## [Directions for this task]
From the line containing "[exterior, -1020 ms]" to the line containing "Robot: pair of" in the entries below, reproduce every line exactly, ends included. Nothing else belongs in the copy, and no pictures.

[Items listed in a dataset]
----

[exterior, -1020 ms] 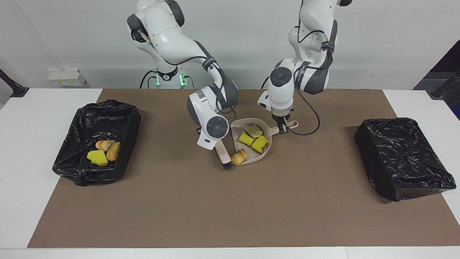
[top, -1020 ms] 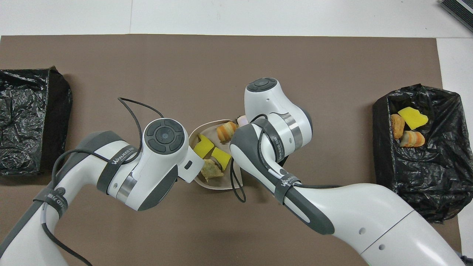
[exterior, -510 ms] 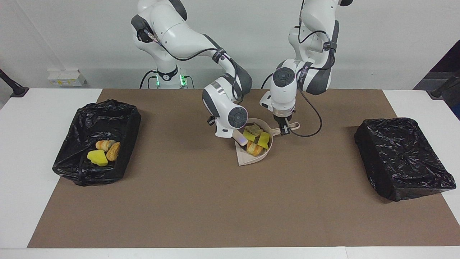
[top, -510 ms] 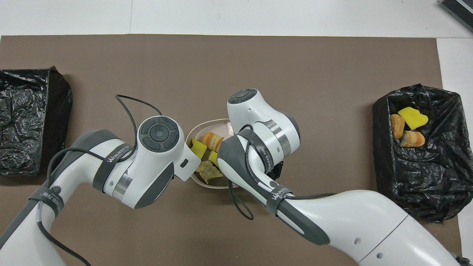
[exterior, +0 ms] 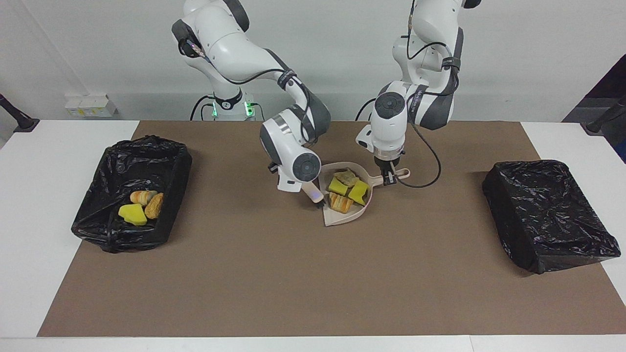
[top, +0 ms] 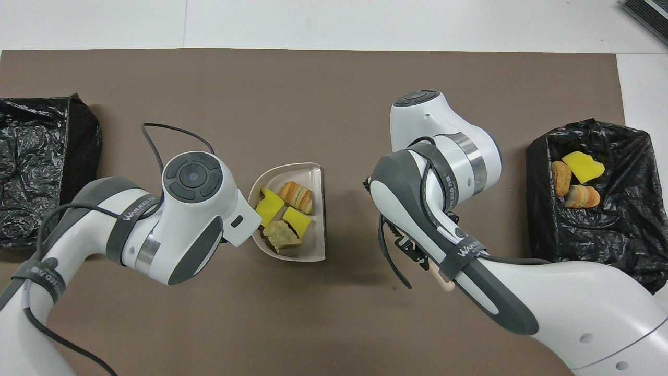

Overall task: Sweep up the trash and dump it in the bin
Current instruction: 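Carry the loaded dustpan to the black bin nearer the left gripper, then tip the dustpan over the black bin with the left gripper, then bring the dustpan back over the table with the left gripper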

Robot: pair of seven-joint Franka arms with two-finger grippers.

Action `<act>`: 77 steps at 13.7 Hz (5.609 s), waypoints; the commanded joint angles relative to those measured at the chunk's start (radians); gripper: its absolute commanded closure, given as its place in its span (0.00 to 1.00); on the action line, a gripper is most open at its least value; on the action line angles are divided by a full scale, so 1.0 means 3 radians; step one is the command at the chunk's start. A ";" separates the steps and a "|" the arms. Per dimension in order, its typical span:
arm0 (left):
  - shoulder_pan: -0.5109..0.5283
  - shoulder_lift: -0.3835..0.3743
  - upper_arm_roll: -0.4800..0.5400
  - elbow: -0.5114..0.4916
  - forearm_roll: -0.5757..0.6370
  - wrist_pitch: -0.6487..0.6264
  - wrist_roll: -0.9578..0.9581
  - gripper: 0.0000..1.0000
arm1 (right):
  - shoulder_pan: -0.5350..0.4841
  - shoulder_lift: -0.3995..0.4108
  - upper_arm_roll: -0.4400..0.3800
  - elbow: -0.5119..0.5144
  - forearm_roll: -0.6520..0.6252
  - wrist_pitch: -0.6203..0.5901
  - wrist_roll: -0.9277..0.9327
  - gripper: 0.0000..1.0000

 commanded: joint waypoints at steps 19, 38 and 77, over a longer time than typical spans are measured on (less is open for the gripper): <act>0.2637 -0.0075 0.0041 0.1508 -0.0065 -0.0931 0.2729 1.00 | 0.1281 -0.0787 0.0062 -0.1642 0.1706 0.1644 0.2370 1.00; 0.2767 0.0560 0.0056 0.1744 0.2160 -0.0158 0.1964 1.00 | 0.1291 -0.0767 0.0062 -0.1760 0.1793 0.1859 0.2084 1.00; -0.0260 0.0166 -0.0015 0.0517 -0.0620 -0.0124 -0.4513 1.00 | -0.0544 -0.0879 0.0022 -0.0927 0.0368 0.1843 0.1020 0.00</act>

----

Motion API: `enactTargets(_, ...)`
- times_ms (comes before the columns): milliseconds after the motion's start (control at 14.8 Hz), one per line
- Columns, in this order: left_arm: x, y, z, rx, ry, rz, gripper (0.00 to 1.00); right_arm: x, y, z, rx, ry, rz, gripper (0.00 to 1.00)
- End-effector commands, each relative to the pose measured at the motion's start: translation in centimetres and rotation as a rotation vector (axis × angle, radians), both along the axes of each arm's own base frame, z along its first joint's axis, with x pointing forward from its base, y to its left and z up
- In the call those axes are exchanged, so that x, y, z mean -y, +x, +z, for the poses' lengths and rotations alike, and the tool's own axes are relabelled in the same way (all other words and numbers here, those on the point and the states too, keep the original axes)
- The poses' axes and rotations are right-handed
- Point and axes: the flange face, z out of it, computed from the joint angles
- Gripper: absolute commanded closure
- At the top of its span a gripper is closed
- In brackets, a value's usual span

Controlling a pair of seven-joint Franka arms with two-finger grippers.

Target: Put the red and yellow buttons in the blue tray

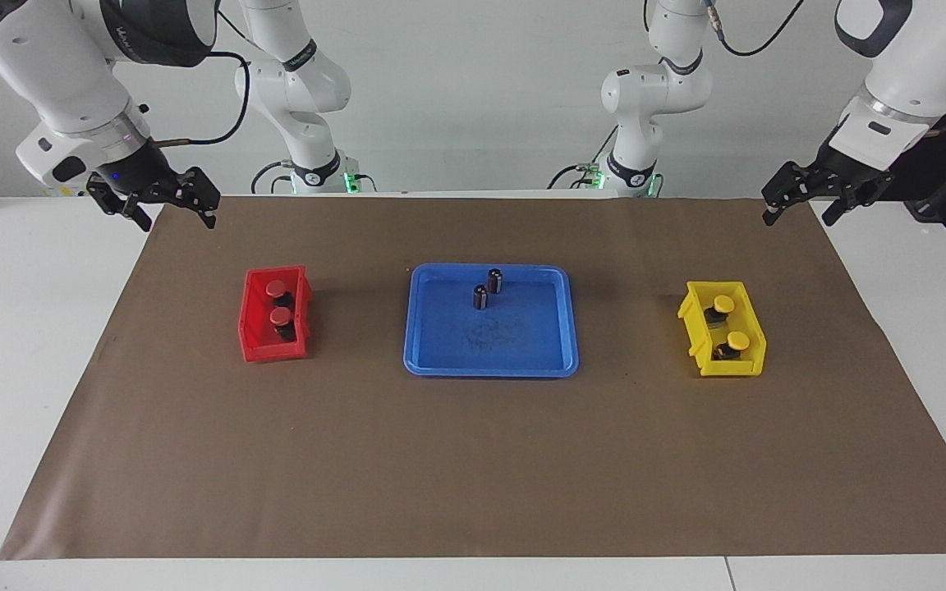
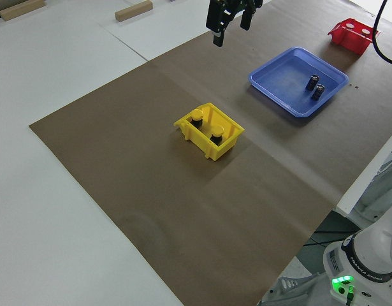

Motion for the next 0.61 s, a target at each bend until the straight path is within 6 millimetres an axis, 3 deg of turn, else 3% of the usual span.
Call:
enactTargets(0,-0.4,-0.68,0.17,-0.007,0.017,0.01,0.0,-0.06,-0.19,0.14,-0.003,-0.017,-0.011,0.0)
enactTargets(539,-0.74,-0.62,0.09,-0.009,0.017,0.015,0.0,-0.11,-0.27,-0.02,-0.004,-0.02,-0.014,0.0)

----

## [Solution to this exercise]
[exterior, -1020 ms] 
[top, -1020 ms] 
[exterior, -510 ms] 
[top, -510 ms] 
[exterior, +0 ms] 
[top, +0 ms] 

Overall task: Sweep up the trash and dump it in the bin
Current instruction: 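Carry the loaded dustpan to the black bin nearer the left gripper, then tip the dustpan over the black bin with the left gripper, then bring the dustpan back over the table with the left gripper
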
Robot: pair of seven-joint Franka arms with two-finger grippers.

This completes the output for the exercise.